Thank you, SO MUCH for your insight; this has been very helpful!
 
I know I already marked this as solved, but is there a straightforward way to change the cache mode from write back to write through on another server where the cache SSD has not failed?
 
I know I already marked this as solved, but is there a straightforward way to change the cache mode from write back to write through on another server where the cache SSD has not failed?

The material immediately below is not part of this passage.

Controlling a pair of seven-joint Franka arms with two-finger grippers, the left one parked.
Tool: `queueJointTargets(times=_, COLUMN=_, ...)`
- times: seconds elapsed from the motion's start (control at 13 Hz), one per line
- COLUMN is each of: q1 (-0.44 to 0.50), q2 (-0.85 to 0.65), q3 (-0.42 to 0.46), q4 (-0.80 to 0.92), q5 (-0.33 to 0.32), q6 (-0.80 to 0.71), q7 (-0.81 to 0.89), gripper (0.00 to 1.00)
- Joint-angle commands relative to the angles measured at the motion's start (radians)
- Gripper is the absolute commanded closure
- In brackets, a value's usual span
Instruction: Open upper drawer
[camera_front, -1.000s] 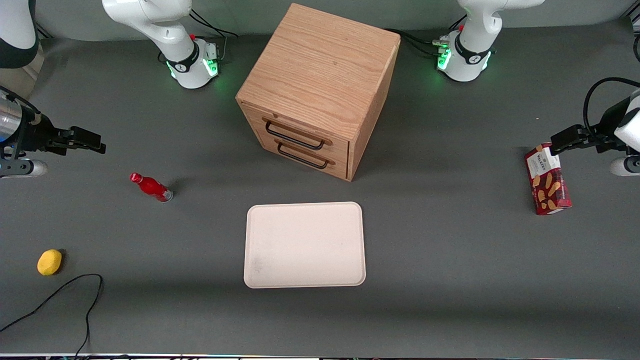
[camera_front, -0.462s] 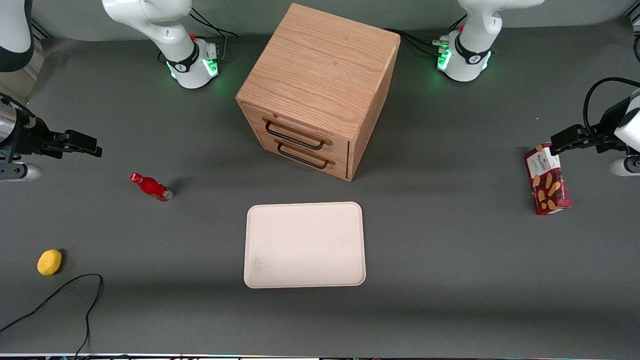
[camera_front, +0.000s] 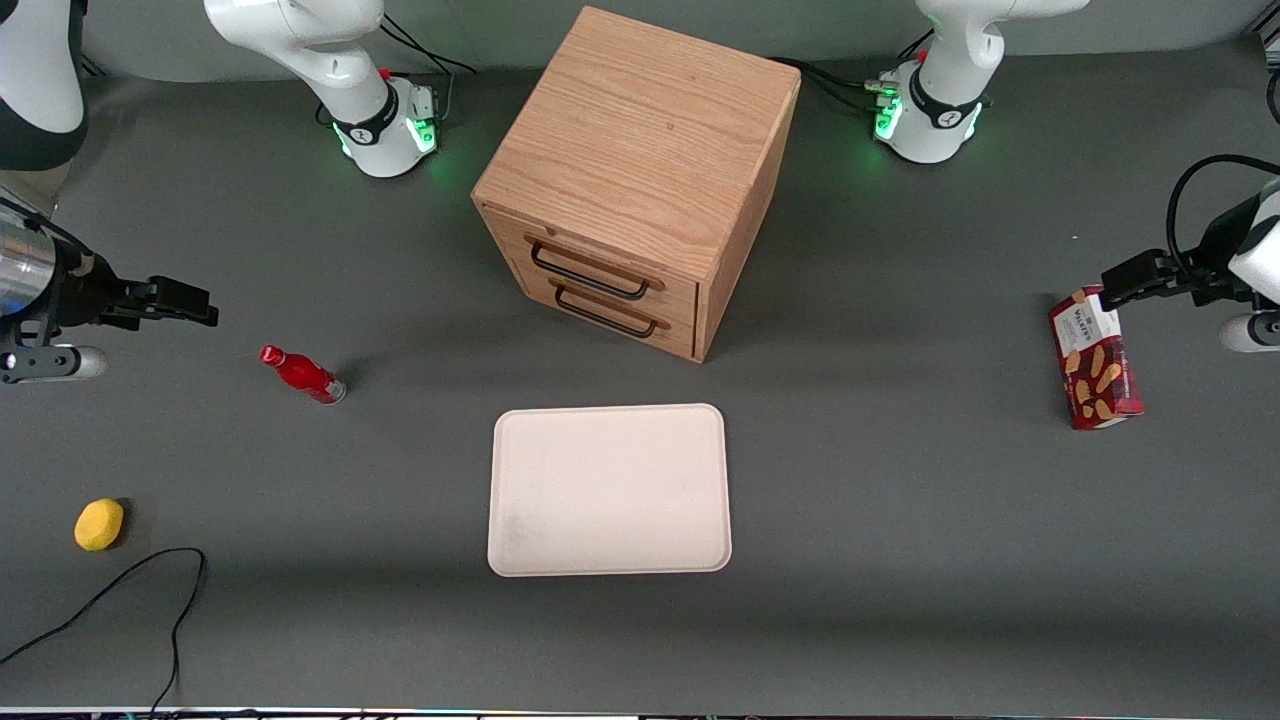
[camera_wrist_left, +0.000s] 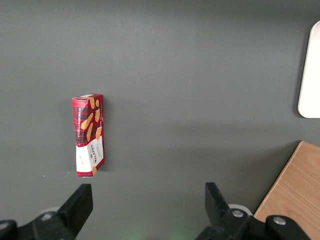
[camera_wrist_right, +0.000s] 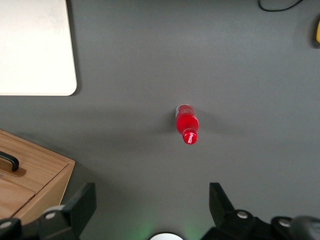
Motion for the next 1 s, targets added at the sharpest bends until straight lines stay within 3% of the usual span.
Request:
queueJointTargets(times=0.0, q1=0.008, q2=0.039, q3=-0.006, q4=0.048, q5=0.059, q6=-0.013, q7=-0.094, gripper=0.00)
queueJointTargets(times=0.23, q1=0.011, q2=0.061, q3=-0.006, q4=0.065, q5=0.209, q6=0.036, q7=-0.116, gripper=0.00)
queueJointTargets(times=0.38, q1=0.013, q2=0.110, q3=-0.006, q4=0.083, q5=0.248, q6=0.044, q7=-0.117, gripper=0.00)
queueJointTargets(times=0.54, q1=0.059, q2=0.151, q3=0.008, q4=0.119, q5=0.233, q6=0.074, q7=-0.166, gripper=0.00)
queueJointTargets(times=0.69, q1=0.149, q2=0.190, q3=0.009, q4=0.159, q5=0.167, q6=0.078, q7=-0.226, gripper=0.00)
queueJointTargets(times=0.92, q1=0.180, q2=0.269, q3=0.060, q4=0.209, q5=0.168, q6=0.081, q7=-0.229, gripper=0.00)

According to lvmcache(7) is can be changed:

Code:
    dm-cache cache modes

        The  default  dm-cache cache mode is "writethrough".  Writethrough ensures that any data written will be stored both in the cache and on the origin LV.  The loss of a device associated with the cache in this case would
        not mean the loss of any data.

        A second cache mode is "writeback".  Writeback delays writing data blocks from the cache back to the origin LV.  This mode will increase performance, but the loss of a cache device can result in lost data.

        With the --cachemode option, the cache mode can be set when caching is started, or changed on an LV that is already cached.  The current cache mode can be displayed with the cache_mode reporting option:

        lvs -o+cache_mode VG/LV

        lvm.conf(5) allocation/cache_mode
        defines the default cache mode.